AVAILABLE RECORDS »
==========

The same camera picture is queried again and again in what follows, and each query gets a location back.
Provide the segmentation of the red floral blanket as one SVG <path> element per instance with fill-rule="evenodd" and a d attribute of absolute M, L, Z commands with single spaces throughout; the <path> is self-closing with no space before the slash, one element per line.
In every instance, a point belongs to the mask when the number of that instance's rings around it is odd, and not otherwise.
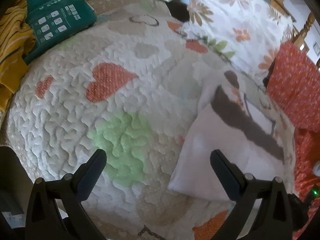
<path fill-rule="evenodd" d="M 300 199 L 315 197 L 307 225 L 294 239 L 319 239 L 319 70 L 306 53 L 283 43 L 271 64 L 264 85 L 268 95 L 295 127 L 295 191 Z"/>

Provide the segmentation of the heart patterned quilted bedspread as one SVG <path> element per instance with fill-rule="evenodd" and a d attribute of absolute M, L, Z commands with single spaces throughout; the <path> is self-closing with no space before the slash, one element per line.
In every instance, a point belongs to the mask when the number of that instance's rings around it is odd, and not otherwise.
<path fill-rule="evenodd" d="M 107 239 L 210 239 L 233 203 L 168 188 L 205 78 L 233 70 L 158 0 L 89 0 L 95 24 L 29 64 L 1 125 L 31 180 L 107 163 L 83 206 Z"/>

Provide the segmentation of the white small garment grey band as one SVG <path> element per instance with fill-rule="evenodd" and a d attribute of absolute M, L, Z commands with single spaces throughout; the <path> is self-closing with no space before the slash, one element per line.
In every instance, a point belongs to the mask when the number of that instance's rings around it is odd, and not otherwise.
<path fill-rule="evenodd" d="M 279 177 L 295 187 L 294 126 L 263 90 L 233 70 L 212 71 L 204 81 L 197 118 L 185 137 L 168 188 L 191 197 L 226 202 L 210 154 L 225 157 L 257 179 Z"/>

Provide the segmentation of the teal printed package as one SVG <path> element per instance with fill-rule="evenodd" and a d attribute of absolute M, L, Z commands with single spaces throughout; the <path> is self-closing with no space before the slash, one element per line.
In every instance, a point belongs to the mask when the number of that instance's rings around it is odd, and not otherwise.
<path fill-rule="evenodd" d="M 50 48 L 93 26 L 97 17 L 85 0 L 26 0 L 29 24 L 36 37 L 24 61 L 31 63 Z"/>

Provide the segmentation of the white floral pillow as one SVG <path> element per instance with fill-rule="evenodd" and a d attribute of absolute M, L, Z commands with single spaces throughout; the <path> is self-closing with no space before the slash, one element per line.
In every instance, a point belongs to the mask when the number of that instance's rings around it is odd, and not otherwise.
<path fill-rule="evenodd" d="M 256 82 L 292 37 L 292 18 L 264 0 L 190 0 L 187 10 L 190 20 L 181 33 L 202 40 Z"/>

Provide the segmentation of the yellow striped garment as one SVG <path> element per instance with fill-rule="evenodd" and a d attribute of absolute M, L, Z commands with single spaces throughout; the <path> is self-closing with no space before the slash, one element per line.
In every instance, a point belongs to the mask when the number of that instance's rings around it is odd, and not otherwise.
<path fill-rule="evenodd" d="M 36 38 L 26 23 L 27 13 L 27 1 L 14 0 L 1 18 L 1 111 L 29 70 L 23 56 L 33 49 Z"/>

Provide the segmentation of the wooden chair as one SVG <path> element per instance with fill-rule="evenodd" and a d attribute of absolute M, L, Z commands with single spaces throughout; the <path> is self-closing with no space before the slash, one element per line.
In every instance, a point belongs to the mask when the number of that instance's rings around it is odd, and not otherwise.
<path fill-rule="evenodd" d="M 316 0 L 268 0 L 271 7 L 293 21 L 290 39 L 319 67 L 319 4 Z"/>

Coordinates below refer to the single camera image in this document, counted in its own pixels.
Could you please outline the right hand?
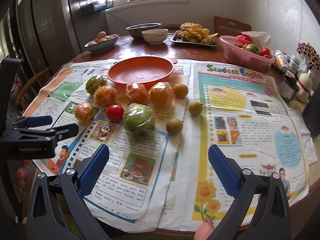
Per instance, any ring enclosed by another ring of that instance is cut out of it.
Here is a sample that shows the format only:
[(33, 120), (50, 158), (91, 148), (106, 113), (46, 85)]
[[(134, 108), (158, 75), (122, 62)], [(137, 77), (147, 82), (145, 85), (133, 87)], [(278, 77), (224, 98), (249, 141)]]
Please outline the right hand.
[(214, 231), (213, 221), (206, 217), (195, 232), (194, 240), (206, 240)]

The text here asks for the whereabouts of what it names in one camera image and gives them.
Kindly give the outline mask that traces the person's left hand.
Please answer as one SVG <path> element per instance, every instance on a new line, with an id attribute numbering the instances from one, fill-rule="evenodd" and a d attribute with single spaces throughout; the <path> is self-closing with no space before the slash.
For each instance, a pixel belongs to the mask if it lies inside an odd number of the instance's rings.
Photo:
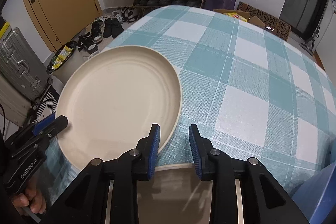
<path id="1" fill-rule="evenodd" d="M 46 211 L 46 200 L 37 188 L 37 176 L 33 176 L 26 185 L 23 193 L 11 197 L 11 202 L 20 215 L 28 215 L 23 208 L 28 207 L 34 214 Z"/>

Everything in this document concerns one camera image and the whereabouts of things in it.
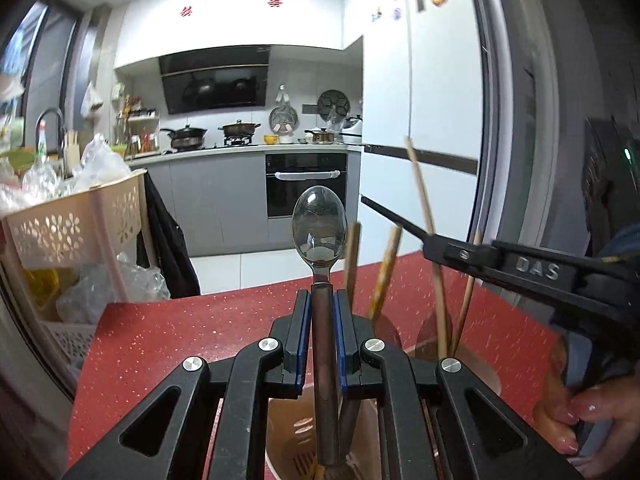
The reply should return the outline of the person right hand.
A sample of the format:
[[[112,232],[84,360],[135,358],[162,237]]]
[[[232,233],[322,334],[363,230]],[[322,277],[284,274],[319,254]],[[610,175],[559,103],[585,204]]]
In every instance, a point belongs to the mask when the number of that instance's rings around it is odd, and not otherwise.
[[[574,467],[587,479],[639,477],[639,376],[621,377],[573,394],[562,381],[566,350],[559,339],[549,354],[550,368],[542,397],[534,408],[534,426],[559,453],[574,458]],[[599,452],[577,456],[573,427],[578,422],[613,426]]]

==========

EXERCISE REQUIREMENTS » Each entry should be set down exactly, pictures excluded.

SOLUTION TO THE EXERCISE »
The same camera picture is queried again and again in what follows, and each query gets a location back.
Provide the segmentation of the red floral blanket as one SVG <path> element per instance with fill-rule="evenodd" and a d attribute of absolute M, L, Z commands with single spaces throughout; the <path> is self-closing with no space before the slash, one element per line.
In every instance, a point belongs to the mask when the number of that instance's rings around it is odd, and not otherwise.
<path fill-rule="evenodd" d="M 300 199 L 315 197 L 307 225 L 294 239 L 319 239 L 319 70 L 306 53 L 283 43 L 271 64 L 264 85 L 268 95 L 295 127 L 295 191 Z"/>

Provide the segmentation of the heart patterned quilted bedspread as one SVG <path> element per instance with fill-rule="evenodd" and a d attribute of absolute M, L, Z commands with single spaces throughout; the <path> is self-closing with no space before the slash, one element per line.
In every instance, a point belongs to the mask when the number of that instance's rings around it is odd, and not otherwise.
<path fill-rule="evenodd" d="M 107 239 L 210 239 L 233 203 L 168 188 L 205 78 L 233 70 L 158 0 L 89 0 L 95 24 L 29 64 L 1 125 L 31 180 L 107 163 L 83 206 Z"/>

Provide the segmentation of the white small garment grey band as one SVG <path> element per instance with fill-rule="evenodd" and a d attribute of absolute M, L, Z commands with single spaces throughout; the <path> is self-closing with no space before the slash, one element per line.
In every instance, a point belongs to the mask when the number of that instance's rings around it is odd, and not otherwise.
<path fill-rule="evenodd" d="M 279 177 L 295 187 L 294 126 L 263 90 L 233 70 L 212 71 L 204 81 L 197 118 L 185 137 L 168 188 L 191 197 L 226 202 L 210 154 L 225 157 L 257 179 Z"/>

Provide the segmentation of the teal printed package as one SVG <path> element per instance with fill-rule="evenodd" and a d attribute of absolute M, L, Z commands with single spaces throughout; the <path> is self-closing with no space before the slash, one element per line.
In every instance, a point belongs to the mask when the number of that instance's rings around it is odd, and not otherwise.
<path fill-rule="evenodd" d="M 50 48 L 93 26 L 97 17 L 85 0 L 26 0 L 29 24 L 36 37 L 24 61 L 31 63 Z"/>

Provide the segmentation of the white floral pillow as one SVG <path> element per instance with fill-rule="evenodd" and a d attribute of absolute M, L, Z commands with single spaces throughout; the <path> is self-closing with no space before the slash, one element per line.
In every instance, a point belongs to the mask when the number of that instance's rings around it is odd, and not otherwise.
<path fill-rule="evenodd" d="M 256 82 L 292 37 L 292 18 L 264 0 L 190 0 L 187 10 L 190 20 L 181 33 L 202 40 Z"/>

Provide the segmentation of the yellow striped garment as one SVG <path> element per instance with fill-rule="evenodd" and a d attribute of absolute M, L, Z commands with single spaces throughout; the <path> is self-closing with no space before the slash, one element per line.
In every instance, a point belongs to the mask when the number of that instance's rings around it is odd, and not otherwise.
<path fill-rule="evenodd" d="M 36 38 L 26 23 L 27 13 L 27 1 L 14 0 L 1 18 L 1 111 L 29 70 L 23 56 L 33 49 Z"/>

Provide the segmentation of the wooden chair as one SVG <path> element per instance with fill-rule="evenodd" and a d attribute of absolute M, L, Z commands with single spaces throughout; the <path> is self-closing with no space before the slash, one element per line.
In every instance, a point belongs to the mask when the number of that instance's rings around it is odd, and not otherwise.
<path fill-rule="evenodd" d="M 316 0 L 268 0 L 271 7 L 293 21 L 290 39 L 319 67 L 319 4 Z"/>

Coordinates below refer to the single camera image in this document, counted in its own pixels.
Could you please outline the right hand?
Per instance, any ring enclosed by another ring of that instance is cut out of it.
Here is a sample that shows the format only:
[(33, 120), (50, 158), (91, 148), (106, 113), (46, 85)]
[[(134, 108), (158, 75), (122, 62)], [(137, 77), (147, 82), (145, 85), (133, 87)], [(278, 77), (224, 98), (249, 141)]]
Please outline the right hand.
[(214, 231), (213, 221), (206, 217), (195, 232), (194, 240), (206, 240)]

The text here asks for the whereabouts of what it names in one camera image and gives them.
Kindly give the outline mask that traces the person's left hand.
Please answer as one SVG <path> element per instance, every instance on a new line, with an id attribute numbering the instances from one, fill-rule="evenodd" and a d attribute with single spaces throughout; the <path> is self-closing with no space before the slash.
For each instance, a pixel belongs to the mask if it lies inside an odd number of the instance's rings.
Photo:
<path id="1" fill-rule="evenodd" d="M 46 211 L 46 200 L 37 188 L 37 176 L 33 176 L 26 185 L 23 193 L 11 197 L 11 202 L 20 215 L 28 215 L 23 208 L 28 207 L 34 214 Z"/>

Everything in this document concerns one camera image and the whereabouts of things in it.
The reply should return the outline of the person right hand.
A sample of the format:
[[[112,232],[84,360],[135,358],[162,237]]]
[[[232,233],[322,334],[363,230]],[[322,277],[284,274],[319,254]],[[610,175],[559,103],[585,204]]]
In every instance, a point belongs to the mask when the number of that instance's rings around it is odd, and not otherwise.
[[[574,467],[587,479],[639,477],[639,376],[621,377],[573,394],[562,381],[566,350],[559,339],[549,354],[550,368],[542,397],[534,408],[534,426],[559,453],[574,458]],[[599,452],[577,456],[573,427],[578,422],[613,426]]]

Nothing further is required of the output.